1 Has Pixy upgraded you to MT 3? (I think that's the latest one) I know he had a post not too long ago about the upgrade enabling you to turn off old comments en masse.

I am getting tons of hits from a single IP address - but no spam! I tried banning the IP address to see if it stops, but I just did it about an hour ago - don't know if that will work. According to my Stat Counter I'm getting 300-400 hits a day from this IP! The funny thing is that Sitemeter doesn't register the hits at all - very weird. Well, I'll take the hits over the spam attack any time - but it must be using up Pixy's bandwidth!

The IP I'm seeing is from Comcast
67 - 173 - 130 - 77
Anyone else seeing this one?

2 Yea, Theresa, I just had to ban that address using .htaccess for a couple of blogs I'm doing spam cleanup for.

The Blacklist is blocking every one of those hits you're getting - thankfully.

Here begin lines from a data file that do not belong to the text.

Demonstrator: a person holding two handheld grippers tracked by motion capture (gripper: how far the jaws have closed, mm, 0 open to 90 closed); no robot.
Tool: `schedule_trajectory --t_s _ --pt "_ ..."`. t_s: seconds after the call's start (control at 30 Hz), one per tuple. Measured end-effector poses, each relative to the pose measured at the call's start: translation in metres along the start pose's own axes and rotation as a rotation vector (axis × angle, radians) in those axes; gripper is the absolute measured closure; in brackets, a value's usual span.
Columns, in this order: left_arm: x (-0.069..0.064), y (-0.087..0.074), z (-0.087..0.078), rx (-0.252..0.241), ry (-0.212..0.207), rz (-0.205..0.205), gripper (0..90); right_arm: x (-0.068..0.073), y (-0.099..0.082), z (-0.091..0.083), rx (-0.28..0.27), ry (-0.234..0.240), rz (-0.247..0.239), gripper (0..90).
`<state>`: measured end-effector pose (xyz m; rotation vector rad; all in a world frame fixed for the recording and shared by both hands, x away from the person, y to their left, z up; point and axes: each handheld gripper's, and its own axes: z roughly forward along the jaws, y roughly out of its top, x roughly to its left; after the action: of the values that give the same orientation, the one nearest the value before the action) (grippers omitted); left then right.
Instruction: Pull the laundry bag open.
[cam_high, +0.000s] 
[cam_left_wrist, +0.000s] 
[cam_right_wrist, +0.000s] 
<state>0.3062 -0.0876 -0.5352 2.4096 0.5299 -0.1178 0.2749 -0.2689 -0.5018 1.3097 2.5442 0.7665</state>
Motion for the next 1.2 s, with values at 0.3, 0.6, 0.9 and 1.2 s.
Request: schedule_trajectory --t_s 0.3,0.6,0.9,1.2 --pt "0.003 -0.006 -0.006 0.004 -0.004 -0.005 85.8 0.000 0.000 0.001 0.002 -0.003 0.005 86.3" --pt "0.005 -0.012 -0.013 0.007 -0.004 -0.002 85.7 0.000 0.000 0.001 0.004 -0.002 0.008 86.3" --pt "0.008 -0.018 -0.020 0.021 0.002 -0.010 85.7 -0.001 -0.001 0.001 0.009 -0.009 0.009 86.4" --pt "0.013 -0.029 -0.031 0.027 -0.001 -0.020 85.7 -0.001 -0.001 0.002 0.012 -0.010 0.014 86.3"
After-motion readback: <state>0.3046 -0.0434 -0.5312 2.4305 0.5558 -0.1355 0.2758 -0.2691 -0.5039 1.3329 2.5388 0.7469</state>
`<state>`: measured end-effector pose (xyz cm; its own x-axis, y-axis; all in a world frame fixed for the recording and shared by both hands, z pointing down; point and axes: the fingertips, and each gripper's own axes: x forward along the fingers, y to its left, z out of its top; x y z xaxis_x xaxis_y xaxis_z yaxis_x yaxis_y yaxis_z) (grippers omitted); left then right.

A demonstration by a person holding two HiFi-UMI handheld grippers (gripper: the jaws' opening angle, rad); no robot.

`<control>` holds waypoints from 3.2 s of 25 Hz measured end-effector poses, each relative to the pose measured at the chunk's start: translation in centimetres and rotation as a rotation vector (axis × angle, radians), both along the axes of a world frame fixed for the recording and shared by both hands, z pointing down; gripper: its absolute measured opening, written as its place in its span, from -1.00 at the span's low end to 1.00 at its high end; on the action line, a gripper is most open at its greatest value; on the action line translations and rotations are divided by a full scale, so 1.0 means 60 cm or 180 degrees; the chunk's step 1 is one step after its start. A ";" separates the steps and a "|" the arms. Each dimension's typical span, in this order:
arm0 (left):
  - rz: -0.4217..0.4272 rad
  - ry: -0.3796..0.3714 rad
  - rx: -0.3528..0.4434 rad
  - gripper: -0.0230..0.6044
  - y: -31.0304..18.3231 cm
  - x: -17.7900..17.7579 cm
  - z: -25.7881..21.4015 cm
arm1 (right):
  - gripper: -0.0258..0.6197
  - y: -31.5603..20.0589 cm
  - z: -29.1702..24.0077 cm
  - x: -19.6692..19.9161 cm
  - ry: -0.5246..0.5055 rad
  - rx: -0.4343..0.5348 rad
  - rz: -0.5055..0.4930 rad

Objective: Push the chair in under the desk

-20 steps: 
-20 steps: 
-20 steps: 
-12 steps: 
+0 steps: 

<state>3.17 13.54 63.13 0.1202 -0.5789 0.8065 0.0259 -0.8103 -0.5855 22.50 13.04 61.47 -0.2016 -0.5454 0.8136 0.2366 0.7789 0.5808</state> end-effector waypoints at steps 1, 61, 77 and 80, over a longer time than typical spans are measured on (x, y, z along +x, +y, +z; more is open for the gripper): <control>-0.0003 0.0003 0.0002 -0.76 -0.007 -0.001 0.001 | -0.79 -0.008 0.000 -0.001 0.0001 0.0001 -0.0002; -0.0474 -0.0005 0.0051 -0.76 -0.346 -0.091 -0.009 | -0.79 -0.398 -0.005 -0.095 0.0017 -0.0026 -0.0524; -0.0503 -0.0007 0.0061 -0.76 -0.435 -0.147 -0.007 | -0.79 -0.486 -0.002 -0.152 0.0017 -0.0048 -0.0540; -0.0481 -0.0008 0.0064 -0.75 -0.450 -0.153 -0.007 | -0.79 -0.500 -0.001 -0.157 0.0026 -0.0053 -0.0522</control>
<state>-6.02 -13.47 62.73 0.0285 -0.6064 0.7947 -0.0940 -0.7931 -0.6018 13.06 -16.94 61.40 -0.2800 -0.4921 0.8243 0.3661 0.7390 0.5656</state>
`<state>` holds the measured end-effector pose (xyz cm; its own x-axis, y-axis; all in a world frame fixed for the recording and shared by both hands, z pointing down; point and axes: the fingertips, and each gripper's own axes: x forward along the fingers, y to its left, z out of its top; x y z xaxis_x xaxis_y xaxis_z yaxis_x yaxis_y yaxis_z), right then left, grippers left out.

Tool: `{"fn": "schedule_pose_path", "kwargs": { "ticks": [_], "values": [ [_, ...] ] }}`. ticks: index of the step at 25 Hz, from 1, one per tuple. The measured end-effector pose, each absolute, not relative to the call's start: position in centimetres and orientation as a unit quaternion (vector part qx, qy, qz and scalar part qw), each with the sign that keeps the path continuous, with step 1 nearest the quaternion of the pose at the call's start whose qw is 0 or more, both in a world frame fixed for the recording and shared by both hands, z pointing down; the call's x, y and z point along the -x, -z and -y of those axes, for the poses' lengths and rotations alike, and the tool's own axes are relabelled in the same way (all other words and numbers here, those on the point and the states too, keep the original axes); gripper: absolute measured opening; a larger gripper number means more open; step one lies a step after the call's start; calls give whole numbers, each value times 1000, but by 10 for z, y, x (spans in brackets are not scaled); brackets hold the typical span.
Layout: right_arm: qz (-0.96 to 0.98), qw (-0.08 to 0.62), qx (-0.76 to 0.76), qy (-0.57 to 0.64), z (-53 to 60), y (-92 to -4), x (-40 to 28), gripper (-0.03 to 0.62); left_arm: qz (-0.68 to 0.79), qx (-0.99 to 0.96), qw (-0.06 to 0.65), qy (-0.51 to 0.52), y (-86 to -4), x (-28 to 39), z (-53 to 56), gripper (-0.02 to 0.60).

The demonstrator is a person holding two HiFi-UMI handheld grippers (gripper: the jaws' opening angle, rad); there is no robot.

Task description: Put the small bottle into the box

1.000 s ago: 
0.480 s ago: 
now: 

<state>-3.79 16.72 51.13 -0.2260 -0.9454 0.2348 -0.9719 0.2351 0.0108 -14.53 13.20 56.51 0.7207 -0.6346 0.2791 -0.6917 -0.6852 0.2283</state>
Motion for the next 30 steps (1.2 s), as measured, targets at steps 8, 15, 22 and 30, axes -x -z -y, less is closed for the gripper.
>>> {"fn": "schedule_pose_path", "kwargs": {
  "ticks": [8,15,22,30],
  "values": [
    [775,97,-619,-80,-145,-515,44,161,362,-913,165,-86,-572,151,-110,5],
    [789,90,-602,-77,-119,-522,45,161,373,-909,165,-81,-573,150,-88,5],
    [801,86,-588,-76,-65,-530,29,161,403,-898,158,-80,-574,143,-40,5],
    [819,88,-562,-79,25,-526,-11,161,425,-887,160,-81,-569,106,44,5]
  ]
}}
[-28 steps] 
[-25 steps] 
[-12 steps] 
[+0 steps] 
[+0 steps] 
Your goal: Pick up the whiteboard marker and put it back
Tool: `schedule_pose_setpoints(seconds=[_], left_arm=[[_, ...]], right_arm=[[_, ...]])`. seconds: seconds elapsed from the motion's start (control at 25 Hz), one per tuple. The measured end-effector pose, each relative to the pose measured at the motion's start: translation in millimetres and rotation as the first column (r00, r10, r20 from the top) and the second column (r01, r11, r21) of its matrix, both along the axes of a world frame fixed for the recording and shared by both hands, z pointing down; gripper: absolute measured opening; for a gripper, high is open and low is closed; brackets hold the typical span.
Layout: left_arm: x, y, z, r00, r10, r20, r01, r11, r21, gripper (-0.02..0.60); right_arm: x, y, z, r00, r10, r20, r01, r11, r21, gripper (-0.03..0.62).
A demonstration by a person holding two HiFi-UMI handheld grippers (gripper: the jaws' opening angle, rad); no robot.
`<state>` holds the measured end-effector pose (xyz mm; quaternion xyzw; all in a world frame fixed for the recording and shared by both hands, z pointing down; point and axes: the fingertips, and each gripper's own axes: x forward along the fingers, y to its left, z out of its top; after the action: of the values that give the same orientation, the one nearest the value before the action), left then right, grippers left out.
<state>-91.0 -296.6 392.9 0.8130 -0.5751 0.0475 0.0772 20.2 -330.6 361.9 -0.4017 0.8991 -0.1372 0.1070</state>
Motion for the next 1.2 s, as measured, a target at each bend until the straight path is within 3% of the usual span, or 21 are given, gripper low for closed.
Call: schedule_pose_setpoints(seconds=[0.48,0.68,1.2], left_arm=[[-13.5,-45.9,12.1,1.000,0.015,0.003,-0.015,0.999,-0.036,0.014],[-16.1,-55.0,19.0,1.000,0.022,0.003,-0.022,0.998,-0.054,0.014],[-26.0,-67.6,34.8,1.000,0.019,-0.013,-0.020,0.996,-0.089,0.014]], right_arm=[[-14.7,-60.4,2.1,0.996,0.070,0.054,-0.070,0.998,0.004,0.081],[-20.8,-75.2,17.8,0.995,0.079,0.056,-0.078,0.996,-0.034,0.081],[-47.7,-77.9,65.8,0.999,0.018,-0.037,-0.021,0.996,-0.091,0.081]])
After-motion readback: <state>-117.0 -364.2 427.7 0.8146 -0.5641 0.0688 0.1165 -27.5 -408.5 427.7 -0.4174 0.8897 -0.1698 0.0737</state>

Pixy... looks like another candidate for some .htaccess lovin' at MuNu as the IP address hasn't changed in several days.

3 Rat's, sorry about that extra 'h' in there Teresa!

4 Yeah, Pixy set me up with an MT3. I just don't have the time to actually get it up and running.

There were only another 15 when i got up this morning, on 3 posts. I locked those up too so maybe this attack is over.

5 Added that one to my list.

Yes, the best thing for this is to move to MT3. It doesn't cure it completely, but it makes it much easier to control.

6 I sent an email to Comcast - got an auto-reply so I don't know what they'll do about it. I gave them the offending address and told them what was happening. The only thing I didn't give them was my IP and port number. According the the email I received, this invalidates my request... I wonder if anyone there will take the initiative and investigate. Unfortunately I didn't get the email with "instructions" until AFTER I sent in the report. It's nearly impossible to find an email address to report this stuff. But for further reference if you are being hit by a Comcast addy. Send an email to

abuse@comcast.net

Supposedly required info for this type of attack:

2.Include all logs or information relevant to the incident, ensure the logs
your submitting contain:
a.Date of incident
b.Time of incident and time zone
c.Source Internet protocol (IP) address or host name
d.Destination IP address or host name
e.Destination port

My email told them that the attack had been going on for the last 4 days straight (time and time zone seem pretty irrelevant in that case!) and the offending IP address - that "should" be enough for them to look into it. But it doesn't specifically meet all their requirements - so they might just dump it. I don't have "log" files per se - I have the records from Stat Counter. And I suppose I could ping my site to give them my IP and tell them the port number is 80... ARG! Makes me want to tear my hair out.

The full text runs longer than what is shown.